→ **What is expected**
In the entries below, some lines contain "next"; work out how many and answer with the figure only.

[Stored dataset items]
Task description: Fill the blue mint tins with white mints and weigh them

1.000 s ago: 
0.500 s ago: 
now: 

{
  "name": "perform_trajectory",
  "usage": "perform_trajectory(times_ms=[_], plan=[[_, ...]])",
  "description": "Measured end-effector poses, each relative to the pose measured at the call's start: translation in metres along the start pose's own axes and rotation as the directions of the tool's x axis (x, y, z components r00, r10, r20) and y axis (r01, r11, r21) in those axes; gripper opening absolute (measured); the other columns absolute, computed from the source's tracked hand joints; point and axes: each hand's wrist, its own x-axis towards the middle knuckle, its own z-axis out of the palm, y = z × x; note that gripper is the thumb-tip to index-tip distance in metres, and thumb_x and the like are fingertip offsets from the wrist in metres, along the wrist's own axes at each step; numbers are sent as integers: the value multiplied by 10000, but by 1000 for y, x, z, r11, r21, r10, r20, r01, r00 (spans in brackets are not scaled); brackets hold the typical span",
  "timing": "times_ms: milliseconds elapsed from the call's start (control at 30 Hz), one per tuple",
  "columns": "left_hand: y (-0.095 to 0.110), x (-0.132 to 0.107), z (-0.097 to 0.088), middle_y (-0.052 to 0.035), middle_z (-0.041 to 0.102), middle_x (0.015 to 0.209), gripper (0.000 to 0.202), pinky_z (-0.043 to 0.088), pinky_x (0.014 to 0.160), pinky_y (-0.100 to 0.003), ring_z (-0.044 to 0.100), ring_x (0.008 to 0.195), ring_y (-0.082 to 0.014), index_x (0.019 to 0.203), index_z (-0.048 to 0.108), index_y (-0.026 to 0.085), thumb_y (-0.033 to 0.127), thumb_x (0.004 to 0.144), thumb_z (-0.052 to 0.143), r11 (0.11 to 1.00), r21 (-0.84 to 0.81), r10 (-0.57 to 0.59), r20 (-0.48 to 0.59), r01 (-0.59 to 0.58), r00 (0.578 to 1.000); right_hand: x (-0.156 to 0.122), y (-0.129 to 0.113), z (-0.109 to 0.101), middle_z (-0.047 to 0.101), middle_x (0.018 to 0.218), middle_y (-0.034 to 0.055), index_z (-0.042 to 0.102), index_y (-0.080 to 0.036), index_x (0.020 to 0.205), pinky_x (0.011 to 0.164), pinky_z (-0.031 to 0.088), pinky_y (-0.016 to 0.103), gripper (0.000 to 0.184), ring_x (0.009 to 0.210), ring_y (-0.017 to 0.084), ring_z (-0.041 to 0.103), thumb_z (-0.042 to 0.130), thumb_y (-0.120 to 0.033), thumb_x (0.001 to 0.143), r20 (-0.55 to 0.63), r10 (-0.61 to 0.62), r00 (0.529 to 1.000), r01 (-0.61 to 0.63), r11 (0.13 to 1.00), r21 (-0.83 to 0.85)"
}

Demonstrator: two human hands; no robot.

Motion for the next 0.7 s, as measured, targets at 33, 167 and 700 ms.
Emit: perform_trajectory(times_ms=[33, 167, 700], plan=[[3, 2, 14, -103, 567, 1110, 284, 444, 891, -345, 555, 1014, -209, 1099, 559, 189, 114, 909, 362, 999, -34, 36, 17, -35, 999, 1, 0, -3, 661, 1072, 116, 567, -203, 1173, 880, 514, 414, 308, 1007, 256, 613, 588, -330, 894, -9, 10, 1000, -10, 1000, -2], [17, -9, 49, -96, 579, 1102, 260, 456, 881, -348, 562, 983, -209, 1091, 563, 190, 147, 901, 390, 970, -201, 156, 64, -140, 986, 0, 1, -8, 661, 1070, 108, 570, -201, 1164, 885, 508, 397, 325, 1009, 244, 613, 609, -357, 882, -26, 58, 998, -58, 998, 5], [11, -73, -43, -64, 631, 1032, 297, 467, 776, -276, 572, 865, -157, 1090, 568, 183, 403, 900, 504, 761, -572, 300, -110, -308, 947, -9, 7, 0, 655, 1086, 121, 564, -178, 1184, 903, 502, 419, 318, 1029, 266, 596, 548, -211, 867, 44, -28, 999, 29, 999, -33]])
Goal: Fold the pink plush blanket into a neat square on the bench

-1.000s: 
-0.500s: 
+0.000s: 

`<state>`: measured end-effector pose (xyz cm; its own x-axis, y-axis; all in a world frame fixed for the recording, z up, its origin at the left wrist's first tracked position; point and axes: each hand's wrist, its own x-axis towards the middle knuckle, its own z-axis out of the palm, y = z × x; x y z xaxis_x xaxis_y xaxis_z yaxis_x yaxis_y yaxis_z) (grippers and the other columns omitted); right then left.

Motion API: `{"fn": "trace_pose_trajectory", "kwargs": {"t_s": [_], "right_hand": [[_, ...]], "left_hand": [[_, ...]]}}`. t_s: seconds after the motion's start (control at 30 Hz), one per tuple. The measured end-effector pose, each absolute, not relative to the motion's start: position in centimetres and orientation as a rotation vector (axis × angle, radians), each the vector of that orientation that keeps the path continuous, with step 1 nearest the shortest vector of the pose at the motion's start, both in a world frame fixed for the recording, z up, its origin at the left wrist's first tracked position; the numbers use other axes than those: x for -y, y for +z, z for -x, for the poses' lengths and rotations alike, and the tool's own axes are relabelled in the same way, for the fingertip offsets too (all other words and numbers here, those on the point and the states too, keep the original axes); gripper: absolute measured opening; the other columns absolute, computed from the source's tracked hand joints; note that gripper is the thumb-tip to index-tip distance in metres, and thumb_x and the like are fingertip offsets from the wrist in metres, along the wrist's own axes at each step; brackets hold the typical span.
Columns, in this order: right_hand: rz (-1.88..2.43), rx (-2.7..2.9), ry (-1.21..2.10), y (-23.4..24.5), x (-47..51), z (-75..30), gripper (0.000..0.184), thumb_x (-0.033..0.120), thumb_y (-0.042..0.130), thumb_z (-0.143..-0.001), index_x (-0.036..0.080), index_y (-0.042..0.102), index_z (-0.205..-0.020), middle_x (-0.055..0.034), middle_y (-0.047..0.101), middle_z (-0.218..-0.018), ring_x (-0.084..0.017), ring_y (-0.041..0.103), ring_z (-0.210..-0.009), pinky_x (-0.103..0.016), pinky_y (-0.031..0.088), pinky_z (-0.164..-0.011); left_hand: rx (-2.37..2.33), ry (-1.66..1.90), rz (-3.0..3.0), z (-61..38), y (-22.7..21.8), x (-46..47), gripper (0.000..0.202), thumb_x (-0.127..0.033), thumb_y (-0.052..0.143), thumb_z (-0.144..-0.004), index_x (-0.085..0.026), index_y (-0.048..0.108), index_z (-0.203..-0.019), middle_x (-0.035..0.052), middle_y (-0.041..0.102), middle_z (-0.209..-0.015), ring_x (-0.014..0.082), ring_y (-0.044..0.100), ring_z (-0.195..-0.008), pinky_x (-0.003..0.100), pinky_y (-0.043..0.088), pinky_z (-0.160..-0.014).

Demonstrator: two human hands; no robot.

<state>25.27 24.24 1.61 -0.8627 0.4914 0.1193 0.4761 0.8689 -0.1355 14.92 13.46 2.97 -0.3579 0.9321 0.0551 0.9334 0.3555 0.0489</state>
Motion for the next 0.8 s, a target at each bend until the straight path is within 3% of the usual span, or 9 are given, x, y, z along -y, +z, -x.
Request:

→ **Expected answer**
2